▶ _REQUIRED ACTION_
Copy, from the entries below, each line where the word "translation" can be found.

[Data items]
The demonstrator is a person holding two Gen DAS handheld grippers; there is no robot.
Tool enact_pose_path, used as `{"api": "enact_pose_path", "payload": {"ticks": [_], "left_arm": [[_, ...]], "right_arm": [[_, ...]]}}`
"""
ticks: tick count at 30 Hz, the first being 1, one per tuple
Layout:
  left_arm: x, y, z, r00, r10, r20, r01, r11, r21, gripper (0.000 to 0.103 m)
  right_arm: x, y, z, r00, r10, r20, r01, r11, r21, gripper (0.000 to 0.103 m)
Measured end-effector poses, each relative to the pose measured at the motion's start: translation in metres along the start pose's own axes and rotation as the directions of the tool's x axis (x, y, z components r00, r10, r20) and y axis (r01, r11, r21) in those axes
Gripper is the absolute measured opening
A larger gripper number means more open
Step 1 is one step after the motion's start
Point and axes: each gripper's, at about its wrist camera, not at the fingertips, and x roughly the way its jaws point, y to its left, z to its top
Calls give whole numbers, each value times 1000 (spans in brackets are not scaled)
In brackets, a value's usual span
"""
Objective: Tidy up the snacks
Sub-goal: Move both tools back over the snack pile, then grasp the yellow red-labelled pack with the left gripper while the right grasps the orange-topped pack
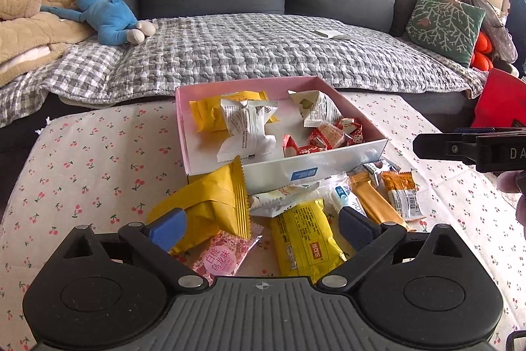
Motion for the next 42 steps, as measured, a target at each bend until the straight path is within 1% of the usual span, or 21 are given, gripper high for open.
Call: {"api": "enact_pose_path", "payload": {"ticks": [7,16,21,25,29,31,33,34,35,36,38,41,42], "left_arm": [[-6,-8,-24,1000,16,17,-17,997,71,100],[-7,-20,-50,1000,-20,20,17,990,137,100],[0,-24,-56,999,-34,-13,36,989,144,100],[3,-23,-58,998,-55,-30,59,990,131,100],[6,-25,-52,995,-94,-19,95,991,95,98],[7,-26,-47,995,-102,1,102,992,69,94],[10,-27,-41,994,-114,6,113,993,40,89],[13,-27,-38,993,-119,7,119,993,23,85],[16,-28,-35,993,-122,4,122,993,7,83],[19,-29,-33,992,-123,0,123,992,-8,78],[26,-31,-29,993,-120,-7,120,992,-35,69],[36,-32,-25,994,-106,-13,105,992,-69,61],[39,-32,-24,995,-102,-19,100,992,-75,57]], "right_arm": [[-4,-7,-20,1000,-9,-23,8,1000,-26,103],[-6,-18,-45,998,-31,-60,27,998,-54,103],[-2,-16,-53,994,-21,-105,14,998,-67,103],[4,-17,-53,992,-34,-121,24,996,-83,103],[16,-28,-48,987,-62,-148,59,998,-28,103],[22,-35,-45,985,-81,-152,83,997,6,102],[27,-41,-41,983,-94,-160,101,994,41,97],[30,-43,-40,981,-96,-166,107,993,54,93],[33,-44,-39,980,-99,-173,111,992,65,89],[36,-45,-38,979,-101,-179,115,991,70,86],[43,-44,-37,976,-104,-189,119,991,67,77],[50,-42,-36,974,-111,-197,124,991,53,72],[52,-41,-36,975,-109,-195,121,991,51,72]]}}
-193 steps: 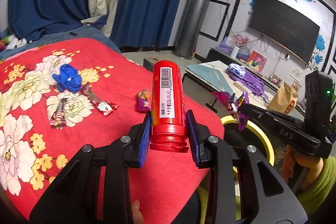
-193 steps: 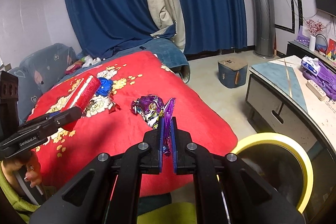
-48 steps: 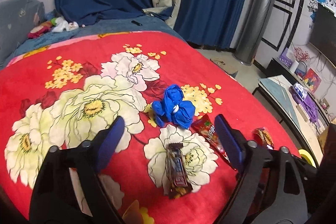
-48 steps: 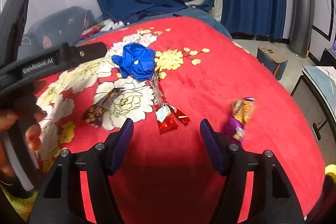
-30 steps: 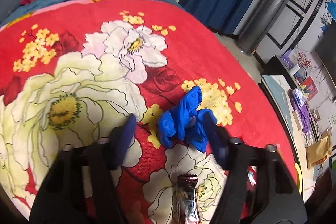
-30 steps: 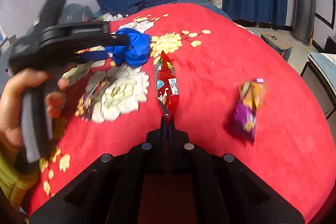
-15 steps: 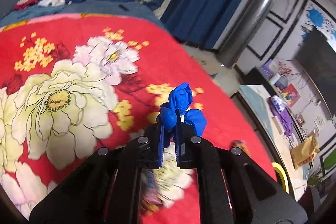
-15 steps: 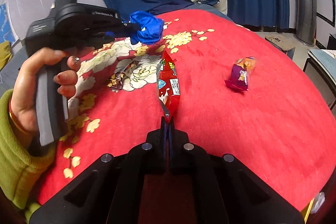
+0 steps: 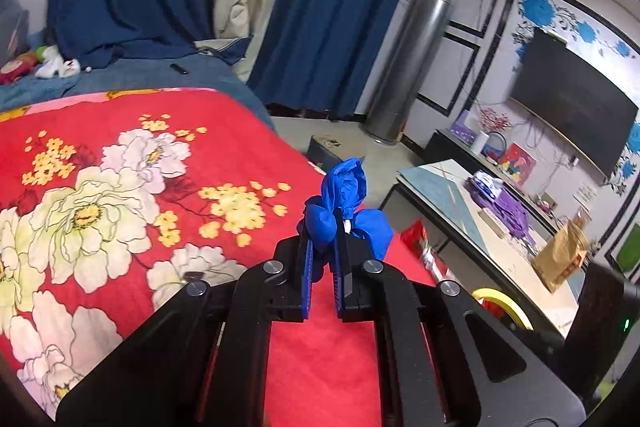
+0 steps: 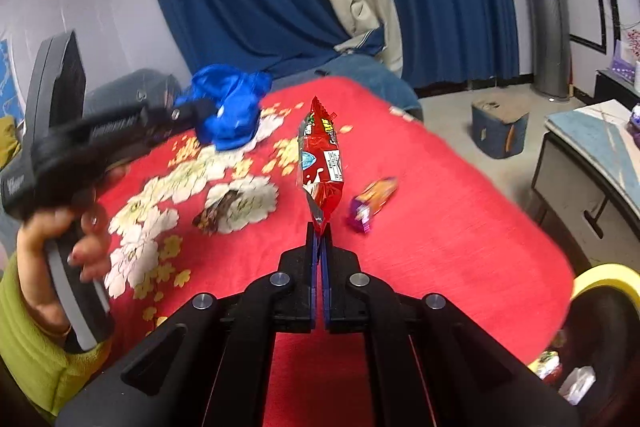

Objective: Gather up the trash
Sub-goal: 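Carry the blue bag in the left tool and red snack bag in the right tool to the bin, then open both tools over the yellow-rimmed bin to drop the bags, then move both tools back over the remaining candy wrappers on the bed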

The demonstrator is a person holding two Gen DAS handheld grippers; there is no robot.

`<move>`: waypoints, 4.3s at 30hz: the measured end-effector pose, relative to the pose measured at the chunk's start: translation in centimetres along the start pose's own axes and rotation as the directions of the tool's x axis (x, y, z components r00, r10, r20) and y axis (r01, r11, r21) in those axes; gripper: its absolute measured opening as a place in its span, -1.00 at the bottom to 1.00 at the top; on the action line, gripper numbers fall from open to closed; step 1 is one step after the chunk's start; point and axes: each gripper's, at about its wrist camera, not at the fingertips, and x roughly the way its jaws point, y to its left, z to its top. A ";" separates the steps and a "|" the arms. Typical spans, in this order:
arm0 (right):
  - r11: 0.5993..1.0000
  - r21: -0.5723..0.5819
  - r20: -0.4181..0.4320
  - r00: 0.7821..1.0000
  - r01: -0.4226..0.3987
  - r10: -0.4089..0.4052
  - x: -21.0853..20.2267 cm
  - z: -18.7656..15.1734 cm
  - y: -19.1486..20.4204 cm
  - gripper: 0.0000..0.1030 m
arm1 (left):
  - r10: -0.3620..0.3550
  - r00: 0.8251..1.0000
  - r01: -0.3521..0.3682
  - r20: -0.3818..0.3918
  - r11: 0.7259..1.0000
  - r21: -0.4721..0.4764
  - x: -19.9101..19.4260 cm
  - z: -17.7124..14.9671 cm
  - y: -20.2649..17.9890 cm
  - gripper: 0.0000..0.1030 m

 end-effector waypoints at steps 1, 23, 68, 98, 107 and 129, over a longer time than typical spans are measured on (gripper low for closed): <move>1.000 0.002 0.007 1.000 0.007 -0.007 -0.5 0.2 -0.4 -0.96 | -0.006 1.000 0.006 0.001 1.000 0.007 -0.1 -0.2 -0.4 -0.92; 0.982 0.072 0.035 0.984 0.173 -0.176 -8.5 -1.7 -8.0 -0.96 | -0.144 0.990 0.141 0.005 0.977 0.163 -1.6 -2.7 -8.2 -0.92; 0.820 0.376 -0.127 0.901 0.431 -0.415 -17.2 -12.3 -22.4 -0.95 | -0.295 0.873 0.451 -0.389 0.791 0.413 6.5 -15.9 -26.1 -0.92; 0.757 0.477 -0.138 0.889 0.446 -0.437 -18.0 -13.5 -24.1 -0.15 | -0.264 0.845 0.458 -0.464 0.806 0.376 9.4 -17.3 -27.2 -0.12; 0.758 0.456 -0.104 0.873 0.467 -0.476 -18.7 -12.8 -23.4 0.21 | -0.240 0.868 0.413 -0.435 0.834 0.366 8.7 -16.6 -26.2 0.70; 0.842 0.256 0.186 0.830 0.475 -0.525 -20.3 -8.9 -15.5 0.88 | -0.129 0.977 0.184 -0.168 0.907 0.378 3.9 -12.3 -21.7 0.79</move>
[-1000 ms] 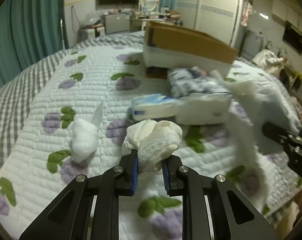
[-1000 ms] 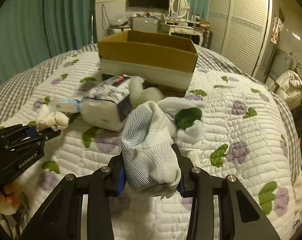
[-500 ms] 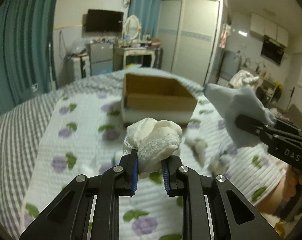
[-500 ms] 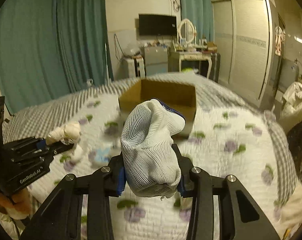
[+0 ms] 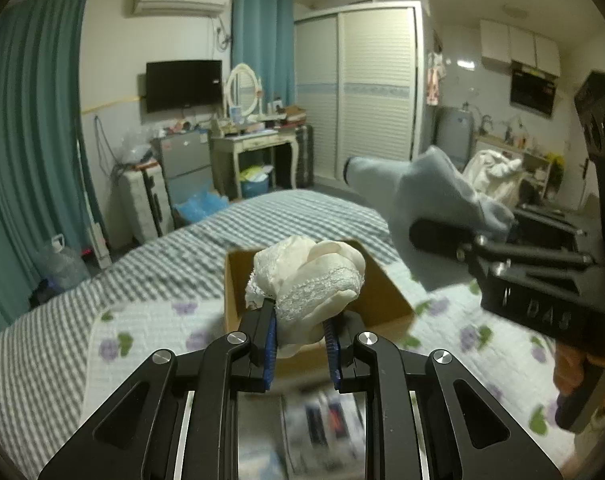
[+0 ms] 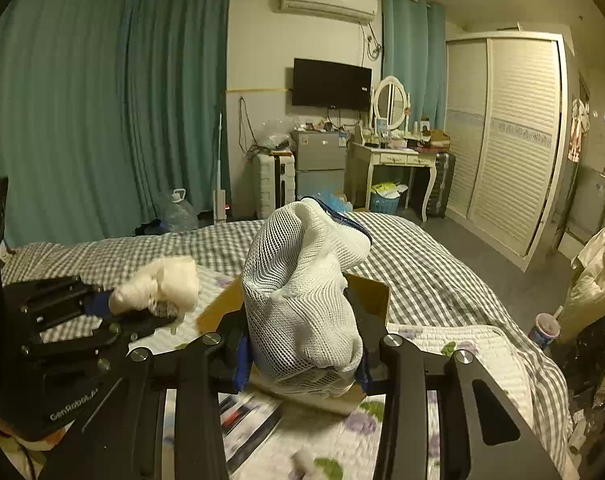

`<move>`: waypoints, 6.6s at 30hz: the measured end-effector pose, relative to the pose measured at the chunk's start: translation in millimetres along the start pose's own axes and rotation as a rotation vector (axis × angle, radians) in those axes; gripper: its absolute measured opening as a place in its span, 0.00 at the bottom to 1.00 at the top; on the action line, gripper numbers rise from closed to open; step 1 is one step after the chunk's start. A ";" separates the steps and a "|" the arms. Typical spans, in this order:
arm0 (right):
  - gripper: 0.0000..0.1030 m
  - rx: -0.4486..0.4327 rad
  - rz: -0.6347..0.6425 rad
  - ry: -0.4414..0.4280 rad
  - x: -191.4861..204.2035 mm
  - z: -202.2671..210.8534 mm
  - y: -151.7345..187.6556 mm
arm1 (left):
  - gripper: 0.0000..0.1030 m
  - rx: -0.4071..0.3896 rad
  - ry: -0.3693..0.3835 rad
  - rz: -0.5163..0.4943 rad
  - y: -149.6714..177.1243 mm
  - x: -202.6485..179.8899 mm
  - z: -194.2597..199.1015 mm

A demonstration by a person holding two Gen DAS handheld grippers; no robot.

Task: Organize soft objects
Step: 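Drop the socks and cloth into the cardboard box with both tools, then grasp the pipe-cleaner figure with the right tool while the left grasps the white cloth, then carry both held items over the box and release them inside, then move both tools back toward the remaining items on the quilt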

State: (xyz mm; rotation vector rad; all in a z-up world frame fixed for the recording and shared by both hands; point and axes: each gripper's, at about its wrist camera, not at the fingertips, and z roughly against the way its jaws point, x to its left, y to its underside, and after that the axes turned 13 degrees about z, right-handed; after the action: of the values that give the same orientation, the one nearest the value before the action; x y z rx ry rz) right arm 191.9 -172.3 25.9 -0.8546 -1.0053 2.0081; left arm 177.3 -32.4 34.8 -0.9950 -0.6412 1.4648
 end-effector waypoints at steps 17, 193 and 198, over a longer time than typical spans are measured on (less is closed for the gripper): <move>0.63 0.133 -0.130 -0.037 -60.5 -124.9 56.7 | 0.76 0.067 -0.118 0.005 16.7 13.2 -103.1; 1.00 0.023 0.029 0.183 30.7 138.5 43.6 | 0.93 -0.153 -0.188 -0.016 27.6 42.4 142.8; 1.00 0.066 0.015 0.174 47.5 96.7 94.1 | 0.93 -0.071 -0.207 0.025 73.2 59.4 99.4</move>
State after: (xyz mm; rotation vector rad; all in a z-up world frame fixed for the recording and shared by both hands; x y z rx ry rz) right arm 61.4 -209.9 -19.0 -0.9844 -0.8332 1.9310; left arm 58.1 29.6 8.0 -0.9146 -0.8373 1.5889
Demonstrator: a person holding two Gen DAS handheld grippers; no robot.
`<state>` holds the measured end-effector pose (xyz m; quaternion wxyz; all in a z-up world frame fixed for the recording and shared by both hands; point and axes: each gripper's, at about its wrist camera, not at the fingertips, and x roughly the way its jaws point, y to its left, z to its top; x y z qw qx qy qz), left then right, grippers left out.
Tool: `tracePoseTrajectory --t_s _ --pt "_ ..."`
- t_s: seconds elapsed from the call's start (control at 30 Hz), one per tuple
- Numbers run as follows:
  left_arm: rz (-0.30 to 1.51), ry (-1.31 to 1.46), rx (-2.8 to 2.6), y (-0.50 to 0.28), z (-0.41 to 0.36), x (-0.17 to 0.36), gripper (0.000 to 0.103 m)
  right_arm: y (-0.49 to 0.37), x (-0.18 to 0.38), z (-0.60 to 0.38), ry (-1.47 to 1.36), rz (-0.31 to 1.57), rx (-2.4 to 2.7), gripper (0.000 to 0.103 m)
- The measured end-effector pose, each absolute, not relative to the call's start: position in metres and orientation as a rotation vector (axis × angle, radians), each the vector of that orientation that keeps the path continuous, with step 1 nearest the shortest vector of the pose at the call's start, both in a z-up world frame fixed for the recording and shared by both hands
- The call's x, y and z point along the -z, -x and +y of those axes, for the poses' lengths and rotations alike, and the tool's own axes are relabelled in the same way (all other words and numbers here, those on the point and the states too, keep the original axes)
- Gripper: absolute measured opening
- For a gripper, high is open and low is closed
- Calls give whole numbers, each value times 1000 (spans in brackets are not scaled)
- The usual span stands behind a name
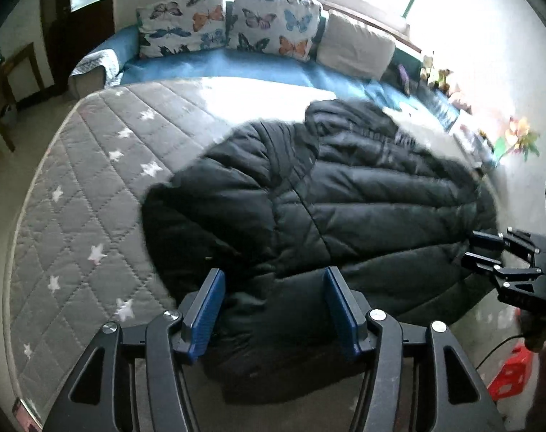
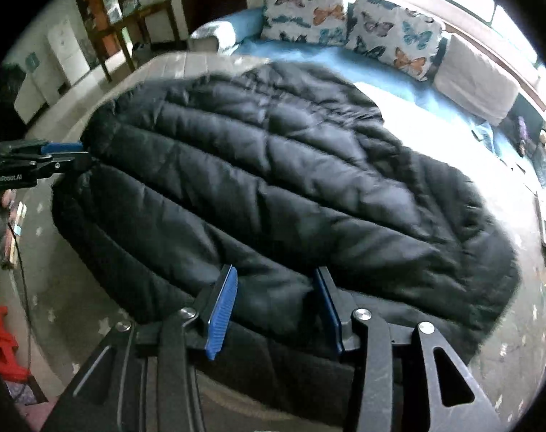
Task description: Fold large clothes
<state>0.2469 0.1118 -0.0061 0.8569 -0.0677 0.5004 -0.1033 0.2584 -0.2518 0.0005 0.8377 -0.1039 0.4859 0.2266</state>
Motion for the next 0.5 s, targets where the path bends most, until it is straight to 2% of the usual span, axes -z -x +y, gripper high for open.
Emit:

▶ _ANSWER_
Measured end-effector poses, each relative to the pose measured at the motion's start: translation in metres along the start pose's own axes and rotation as the directions of the tool's x axis (x, y, z components r00, r10, r20) and y axis (r01, r11, r21) in those axes
`<move>`: waypoints, 4.3s at 30hz: the measured end-effector pose, relative to the pose measured at the chunk's start: translation in centimetres along the start pose's own axes and rotation as the directions of the tool's x axis (x, y, z components r00, r10, r20) and y axis (r01, r11, r21) in those axes; gripper: its absolute measured opening as a place in its span, -1.00 at the bottom to 1.00 at the top; on the action line, gripper numbers fall from open to closed; step 1 is one step after the chunk's start; point and axes: each gripper's, at about its wrist camera, not at the fingertips, and x roughly the way its jaws point, y to its left, z to its top. A ";" separates the steps and a "|" the arms. Typical spans, in this order:
`<move>`: waypoints, 6.6s at 30hz: the measured end-effector pose, relative to the pose measured at the chunk's start: translation in millimetres along the start pose's own axes and rotation as a rotation vector (axis × angle, radians) in those axes; gripper: its absolute measured opening as a place in its span, 0.00 at the bottom to 1.00 at the top; on the action line, gripper numbers rise from closed to open; step 1 is one step after the chunk's start. A ";" separates the steps and a "|" the arms. Typical spans, in this order:

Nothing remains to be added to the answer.